Lobenstine, as executive secretary of the Continuation Committee, wrote that "the coming period is expected to be one of transition, during which the burden of the work and its control will increasingly shift from the foreigner to the Chinese." He pointed out that "many of the ablest and most consecrated Chinese Christians" have a "very intense and rightful desire that Christianity shall be freed from the incubus of being regarded as a 'foreign religion' and ... they regard the predominance of foreign influence in the Church as one of the chief hindrances to a more rapid spread of Christianity in China."

Many Chinese were alarmed by the title, however, which contributed to the anti-Christian movements, and the title was widely criticized within the mission community as well. The title in Chinese, writes historian Daniel Bays, was fine — Zhonghua gui zhu (China for Christ) — but the English title was a "public relations disaster." Across China protests broke out, contributing to a strong anti-Christian movement in 1923. The historian Zhang Kaiyuan suggested that from the point of view of a Chinese, the slogan "Rooting the Christian Church in China," suggested by Francis C. M. Wei or "Christianity Settles Down in China," put forward by Frank Rawlinson, would have suggested a "friendly spirit of communication on an equal basis" and would have "weakened the arrogant colonialist gesture" of the past.

==Contents==

The Christian Occupation of China, English edition.
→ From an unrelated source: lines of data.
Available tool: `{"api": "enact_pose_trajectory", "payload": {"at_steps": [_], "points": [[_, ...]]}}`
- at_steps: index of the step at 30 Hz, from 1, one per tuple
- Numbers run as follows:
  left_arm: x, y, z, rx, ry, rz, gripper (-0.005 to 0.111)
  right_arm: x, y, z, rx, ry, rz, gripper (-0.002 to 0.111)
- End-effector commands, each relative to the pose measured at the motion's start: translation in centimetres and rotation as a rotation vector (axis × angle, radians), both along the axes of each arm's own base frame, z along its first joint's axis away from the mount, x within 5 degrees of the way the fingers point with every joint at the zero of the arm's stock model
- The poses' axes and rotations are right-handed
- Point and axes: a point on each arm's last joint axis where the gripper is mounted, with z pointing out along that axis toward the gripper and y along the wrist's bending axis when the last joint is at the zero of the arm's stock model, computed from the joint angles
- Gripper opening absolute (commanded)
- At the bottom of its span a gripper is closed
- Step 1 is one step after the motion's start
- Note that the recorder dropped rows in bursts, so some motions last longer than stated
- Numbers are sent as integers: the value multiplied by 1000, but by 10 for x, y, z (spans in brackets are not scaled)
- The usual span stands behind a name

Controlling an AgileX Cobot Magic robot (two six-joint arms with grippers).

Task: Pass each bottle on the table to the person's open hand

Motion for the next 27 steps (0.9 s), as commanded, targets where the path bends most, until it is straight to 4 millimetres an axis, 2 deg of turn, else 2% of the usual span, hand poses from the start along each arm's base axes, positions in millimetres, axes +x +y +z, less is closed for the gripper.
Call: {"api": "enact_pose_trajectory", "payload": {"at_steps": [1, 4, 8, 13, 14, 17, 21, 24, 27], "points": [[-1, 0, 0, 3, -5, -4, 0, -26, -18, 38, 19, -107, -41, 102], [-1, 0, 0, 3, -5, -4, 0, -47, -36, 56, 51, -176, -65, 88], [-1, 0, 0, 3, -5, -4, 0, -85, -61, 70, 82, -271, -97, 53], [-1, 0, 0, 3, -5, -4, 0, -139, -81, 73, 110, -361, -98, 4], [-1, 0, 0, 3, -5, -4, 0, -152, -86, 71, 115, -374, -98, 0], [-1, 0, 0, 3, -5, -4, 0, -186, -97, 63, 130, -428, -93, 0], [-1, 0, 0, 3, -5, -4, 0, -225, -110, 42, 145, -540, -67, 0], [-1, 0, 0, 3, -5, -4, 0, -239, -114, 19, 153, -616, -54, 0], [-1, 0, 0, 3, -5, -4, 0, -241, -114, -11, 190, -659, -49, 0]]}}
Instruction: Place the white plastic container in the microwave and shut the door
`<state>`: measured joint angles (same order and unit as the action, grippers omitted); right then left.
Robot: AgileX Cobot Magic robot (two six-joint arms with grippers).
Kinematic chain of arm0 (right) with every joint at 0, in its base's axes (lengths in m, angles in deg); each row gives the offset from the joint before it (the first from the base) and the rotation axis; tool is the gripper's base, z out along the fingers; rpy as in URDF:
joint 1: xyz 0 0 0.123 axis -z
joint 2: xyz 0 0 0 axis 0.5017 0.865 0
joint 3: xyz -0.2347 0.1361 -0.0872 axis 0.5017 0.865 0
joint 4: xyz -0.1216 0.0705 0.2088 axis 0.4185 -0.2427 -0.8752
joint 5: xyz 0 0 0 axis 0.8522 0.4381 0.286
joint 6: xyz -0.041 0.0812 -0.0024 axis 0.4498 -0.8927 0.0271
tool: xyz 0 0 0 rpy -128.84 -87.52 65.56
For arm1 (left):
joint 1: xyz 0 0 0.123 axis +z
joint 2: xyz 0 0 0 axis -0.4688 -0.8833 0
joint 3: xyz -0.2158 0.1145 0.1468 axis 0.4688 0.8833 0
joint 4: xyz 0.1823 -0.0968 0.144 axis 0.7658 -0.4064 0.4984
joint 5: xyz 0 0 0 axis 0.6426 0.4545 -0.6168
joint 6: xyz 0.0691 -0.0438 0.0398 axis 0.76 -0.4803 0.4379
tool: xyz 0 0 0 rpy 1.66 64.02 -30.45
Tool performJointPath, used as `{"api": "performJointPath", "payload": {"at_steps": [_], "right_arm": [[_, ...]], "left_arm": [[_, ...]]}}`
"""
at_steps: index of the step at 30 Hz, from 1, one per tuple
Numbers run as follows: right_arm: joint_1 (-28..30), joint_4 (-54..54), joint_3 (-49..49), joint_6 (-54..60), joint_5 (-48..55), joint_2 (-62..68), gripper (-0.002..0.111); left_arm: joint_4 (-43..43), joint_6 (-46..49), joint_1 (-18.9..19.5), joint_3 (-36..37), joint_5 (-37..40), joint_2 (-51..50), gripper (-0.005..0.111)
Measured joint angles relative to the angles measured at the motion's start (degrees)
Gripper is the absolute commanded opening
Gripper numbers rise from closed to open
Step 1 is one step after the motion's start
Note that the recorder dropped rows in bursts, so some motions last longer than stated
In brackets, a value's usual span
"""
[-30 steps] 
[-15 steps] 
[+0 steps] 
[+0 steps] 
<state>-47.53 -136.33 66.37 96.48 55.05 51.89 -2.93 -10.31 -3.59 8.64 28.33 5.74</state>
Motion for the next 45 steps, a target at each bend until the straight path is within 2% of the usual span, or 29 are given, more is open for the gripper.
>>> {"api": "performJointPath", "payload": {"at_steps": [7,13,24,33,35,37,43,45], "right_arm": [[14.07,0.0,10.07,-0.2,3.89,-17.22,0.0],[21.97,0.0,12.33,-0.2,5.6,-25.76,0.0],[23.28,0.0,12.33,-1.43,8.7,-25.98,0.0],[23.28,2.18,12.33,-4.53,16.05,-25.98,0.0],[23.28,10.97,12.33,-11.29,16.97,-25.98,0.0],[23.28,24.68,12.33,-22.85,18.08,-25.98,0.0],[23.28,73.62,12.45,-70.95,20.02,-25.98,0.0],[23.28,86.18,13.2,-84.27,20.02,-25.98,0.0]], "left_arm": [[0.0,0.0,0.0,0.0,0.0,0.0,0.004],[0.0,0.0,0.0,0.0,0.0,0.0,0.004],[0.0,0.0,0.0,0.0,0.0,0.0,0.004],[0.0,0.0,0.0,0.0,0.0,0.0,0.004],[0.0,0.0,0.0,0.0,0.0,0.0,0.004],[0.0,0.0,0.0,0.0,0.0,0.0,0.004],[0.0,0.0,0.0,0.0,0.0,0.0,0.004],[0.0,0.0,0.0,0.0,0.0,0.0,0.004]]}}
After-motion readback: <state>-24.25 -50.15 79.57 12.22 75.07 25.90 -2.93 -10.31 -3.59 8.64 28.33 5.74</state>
The contents include: List of missionary societies, geographical and political divisions of China, language areas, population, communications, non-Christian religious movements, progress (1900–1920), Christian occupation (by Province), unclaimed areas, work with other nationalities, Christian work among special classes [aboriginal tribes, Tai/Dai, Hakka, Muslims, overseas Chinese, government students and Christianity, the blind, post and telegraph workers, rickshaw men, work with boys, YMCA, YWCA, Stewart Evangelistic Fund, work among foreigners]. The Chinese Church, status of Chinese pastors, religious education, commercialized vice, alcoholism, education, Bible schools, agricultural missions, medical work, comparison of mission hospitals, health education, leprosy, narcotics, tuberculosis, health of missionary families in China. Christian literature, Roman Catholic literature, Roman Catholic and Russian Orthodox church missions in China. Provincial statistics, postal maps, mission stations and hospitals.